Chapter 7: Slipping Away

"NOOOOO!!"

I've never screamed that loud in my life. But I had good reason. The man who I hate more than anything has just shot the man I love more than anything. Another shot. I seem to be frozen as I watch Bosco's body jerk from the other shot. Then another one. Three. I keep staring, my mind telling my legs to move, but my legs won't budge. My eyes are wide as I stare at Bosco. Warner shoots again before looking at me. "I'll make you pay" he says before running off. I watch him run off before looking back to Bosco.

"Bos" I say softly, as if he'll respond. I beg God to let his vest have saved his life while I stare at him. My body starts to function and I rush over, dropping to my knees beside him. I unzip his coat and pull his shirt apart, the buttons flying everywhere. I slip my hand under his vest. I close my eyes as I pull my hand back out. I slowly re open them and look down at my hand. My hand is drenched in his blood. "No" I whisper. "God please no!" I say loudly. I grab my radio.

"10-13! 10-13!! Officer down, bus on the rush!!! 10-13!!!!!!" I scream. I drop my radio, not really caring if I broke it or not. I move towards his head and put both of my hands on his cheeks. "Bosco... stay with me... Bosco don't leave me" I sob. I'm scared, more than you can believe. He groans in agony and opens his eyes. Like I said before, his eyes hold his emotion, how he's feeling. Right now just looking into his eyes physically hurts me. The pain, the fear, and the panic overcomes me, making me lost in my own lil world.

"Maritza" he said painfully, squeezing his eyes shut and letting out another groan. I stare down at him. His blood is all over his face from when I put my hands on his cheeks. I stroke his hair back.

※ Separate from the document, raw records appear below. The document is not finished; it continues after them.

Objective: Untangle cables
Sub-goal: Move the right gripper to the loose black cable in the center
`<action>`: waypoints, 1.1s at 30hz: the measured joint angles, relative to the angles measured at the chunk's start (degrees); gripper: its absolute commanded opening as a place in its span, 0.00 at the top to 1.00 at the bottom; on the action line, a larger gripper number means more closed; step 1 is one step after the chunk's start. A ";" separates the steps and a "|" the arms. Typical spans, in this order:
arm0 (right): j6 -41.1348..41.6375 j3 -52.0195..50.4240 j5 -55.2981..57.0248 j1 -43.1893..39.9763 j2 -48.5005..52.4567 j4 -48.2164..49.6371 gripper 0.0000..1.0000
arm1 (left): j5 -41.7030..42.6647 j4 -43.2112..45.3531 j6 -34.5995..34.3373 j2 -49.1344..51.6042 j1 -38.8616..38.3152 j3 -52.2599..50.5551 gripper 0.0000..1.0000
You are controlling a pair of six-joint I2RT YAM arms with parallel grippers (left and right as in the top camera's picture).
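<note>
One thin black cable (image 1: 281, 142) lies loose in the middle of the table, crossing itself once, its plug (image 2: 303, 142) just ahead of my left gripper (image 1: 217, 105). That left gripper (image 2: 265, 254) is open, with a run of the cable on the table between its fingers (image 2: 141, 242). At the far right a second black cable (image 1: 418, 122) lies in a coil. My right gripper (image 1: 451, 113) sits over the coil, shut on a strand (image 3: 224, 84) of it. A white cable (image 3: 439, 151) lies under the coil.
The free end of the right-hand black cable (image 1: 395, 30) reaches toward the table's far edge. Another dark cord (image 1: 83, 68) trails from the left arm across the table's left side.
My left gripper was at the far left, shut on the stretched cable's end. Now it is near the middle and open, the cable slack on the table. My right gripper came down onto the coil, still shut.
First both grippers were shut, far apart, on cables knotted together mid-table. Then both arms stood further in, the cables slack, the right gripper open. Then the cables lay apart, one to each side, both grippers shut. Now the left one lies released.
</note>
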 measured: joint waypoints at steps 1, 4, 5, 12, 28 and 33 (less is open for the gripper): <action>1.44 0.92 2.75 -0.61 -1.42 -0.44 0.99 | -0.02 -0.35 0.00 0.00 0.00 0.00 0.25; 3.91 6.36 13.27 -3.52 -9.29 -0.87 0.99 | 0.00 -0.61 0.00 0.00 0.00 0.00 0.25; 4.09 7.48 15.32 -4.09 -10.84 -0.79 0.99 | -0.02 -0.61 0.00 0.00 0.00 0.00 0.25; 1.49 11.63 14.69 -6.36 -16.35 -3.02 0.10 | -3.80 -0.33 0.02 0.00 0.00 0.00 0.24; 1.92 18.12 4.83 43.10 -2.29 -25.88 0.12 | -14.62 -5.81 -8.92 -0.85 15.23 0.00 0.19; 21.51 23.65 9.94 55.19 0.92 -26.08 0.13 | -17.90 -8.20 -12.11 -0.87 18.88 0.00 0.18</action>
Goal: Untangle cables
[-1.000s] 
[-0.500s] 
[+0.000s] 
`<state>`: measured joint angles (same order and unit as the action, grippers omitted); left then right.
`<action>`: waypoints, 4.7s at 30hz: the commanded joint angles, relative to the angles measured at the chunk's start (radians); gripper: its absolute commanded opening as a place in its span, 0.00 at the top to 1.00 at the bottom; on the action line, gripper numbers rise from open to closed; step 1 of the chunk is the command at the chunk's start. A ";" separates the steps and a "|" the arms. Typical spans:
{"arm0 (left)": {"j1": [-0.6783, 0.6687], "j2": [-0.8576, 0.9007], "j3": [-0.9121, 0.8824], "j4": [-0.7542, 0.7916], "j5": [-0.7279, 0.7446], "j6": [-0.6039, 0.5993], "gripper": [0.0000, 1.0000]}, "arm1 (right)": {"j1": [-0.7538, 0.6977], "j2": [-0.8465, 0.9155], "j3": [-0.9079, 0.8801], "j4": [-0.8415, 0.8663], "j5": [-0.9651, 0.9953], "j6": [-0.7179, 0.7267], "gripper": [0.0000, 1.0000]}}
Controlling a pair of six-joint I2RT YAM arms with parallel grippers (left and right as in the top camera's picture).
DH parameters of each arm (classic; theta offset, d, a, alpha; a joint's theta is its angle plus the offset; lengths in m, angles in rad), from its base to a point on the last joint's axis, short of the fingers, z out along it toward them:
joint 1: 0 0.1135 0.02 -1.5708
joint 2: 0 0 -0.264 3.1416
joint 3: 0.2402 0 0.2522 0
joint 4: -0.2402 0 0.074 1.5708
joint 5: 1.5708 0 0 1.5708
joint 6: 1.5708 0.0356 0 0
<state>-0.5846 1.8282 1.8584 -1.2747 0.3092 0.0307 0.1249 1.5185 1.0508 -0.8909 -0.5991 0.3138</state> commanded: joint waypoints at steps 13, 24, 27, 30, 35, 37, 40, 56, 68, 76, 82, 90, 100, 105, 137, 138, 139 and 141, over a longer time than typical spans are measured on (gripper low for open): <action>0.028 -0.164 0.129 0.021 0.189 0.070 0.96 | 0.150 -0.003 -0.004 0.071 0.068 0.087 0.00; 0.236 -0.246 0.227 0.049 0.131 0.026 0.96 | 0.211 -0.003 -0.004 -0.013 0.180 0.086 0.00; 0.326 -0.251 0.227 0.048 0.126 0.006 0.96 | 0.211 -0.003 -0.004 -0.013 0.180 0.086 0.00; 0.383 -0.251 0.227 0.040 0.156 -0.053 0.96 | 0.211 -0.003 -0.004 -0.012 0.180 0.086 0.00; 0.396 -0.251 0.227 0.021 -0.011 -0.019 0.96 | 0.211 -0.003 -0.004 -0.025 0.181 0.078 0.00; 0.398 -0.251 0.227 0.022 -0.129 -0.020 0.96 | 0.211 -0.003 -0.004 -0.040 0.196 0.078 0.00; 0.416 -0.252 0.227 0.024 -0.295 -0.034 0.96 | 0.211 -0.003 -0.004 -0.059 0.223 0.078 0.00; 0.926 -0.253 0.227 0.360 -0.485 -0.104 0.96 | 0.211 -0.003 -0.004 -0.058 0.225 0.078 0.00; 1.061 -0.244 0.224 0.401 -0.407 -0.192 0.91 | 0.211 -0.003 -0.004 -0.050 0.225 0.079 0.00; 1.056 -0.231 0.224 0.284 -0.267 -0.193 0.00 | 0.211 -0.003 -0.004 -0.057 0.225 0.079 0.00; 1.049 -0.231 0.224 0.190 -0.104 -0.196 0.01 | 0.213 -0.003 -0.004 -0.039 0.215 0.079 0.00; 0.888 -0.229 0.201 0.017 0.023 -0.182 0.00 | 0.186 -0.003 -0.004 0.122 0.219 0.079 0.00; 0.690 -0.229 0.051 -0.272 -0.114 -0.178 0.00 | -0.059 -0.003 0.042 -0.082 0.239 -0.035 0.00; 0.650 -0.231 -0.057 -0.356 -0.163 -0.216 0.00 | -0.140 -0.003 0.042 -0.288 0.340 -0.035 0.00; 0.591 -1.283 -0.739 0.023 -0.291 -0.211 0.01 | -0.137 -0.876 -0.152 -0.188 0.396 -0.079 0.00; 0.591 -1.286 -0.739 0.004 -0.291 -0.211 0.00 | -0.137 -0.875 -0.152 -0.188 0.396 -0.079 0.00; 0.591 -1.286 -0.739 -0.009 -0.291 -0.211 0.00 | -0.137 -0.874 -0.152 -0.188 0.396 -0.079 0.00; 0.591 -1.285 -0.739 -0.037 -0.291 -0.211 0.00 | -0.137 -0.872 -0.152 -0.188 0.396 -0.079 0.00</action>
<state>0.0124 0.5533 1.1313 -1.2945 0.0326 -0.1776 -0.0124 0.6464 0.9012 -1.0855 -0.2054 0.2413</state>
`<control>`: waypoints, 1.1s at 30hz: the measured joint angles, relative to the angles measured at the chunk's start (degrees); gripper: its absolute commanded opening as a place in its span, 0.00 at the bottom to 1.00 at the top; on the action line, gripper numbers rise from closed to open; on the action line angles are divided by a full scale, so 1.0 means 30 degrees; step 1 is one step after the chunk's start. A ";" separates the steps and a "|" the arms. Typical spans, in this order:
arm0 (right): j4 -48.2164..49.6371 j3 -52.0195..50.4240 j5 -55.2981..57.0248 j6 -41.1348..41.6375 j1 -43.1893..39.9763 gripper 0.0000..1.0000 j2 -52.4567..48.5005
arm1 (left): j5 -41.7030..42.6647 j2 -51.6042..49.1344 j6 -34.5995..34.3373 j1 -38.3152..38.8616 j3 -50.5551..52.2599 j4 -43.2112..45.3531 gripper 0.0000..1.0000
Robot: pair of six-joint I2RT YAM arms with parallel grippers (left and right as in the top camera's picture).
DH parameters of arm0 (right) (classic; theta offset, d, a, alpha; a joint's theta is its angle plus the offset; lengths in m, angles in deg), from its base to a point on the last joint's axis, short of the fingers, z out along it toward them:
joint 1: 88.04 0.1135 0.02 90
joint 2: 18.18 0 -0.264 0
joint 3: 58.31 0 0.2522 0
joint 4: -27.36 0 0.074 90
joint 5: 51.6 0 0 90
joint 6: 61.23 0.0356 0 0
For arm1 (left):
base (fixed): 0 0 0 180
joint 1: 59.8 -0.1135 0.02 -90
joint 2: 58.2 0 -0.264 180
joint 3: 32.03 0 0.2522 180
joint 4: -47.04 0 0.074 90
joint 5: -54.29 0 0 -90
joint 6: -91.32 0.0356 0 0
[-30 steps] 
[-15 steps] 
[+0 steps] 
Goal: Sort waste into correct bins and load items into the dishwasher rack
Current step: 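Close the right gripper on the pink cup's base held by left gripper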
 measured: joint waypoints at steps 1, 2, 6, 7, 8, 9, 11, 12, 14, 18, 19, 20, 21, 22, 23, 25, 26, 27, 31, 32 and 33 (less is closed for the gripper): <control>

The sirens can be heard from a slight distance. I know the medics are here. Leaning down towards his ear, I whisper the only thing I can really think of.

"I love you Bos" I come back up, looking down at him. He looks up at me, his eyes making it harder and harder for me not to cry. I can tell he's about to lose consciousness from the way his eyes start to drift. I let a tear slide down my face. I grab his hand and hold it to my heart. I hear Yokas screaming as the medics push me aside. My brain sort of shuts down. I don't know what the Nieto and the blonde woman are doing, I really don't care. I want Bosco.

I walk with them to the Ambulance where they load him in. It's bad. I can tell from all the blood. It's everywhere. On me, on them, on Bosco, on the road, on the floors, everywhere. I get in the back with Nieto. I notice something. He seems to be taking this call to heart. Maybe him and Bosco are friends. I dunno that much about him, but I remember hearing bout him in that shootout thing with crazy ass Parker.

"Lavigne hurry!" he screams. That's the last thing I heard before the long heart wrenching screech that filled the ambulance. It was so loud it even blocked out the loud annoying sirens. I look at Carlos then back towards Bosco, then to the heart monitor. I stare at the monitor as my life slips away.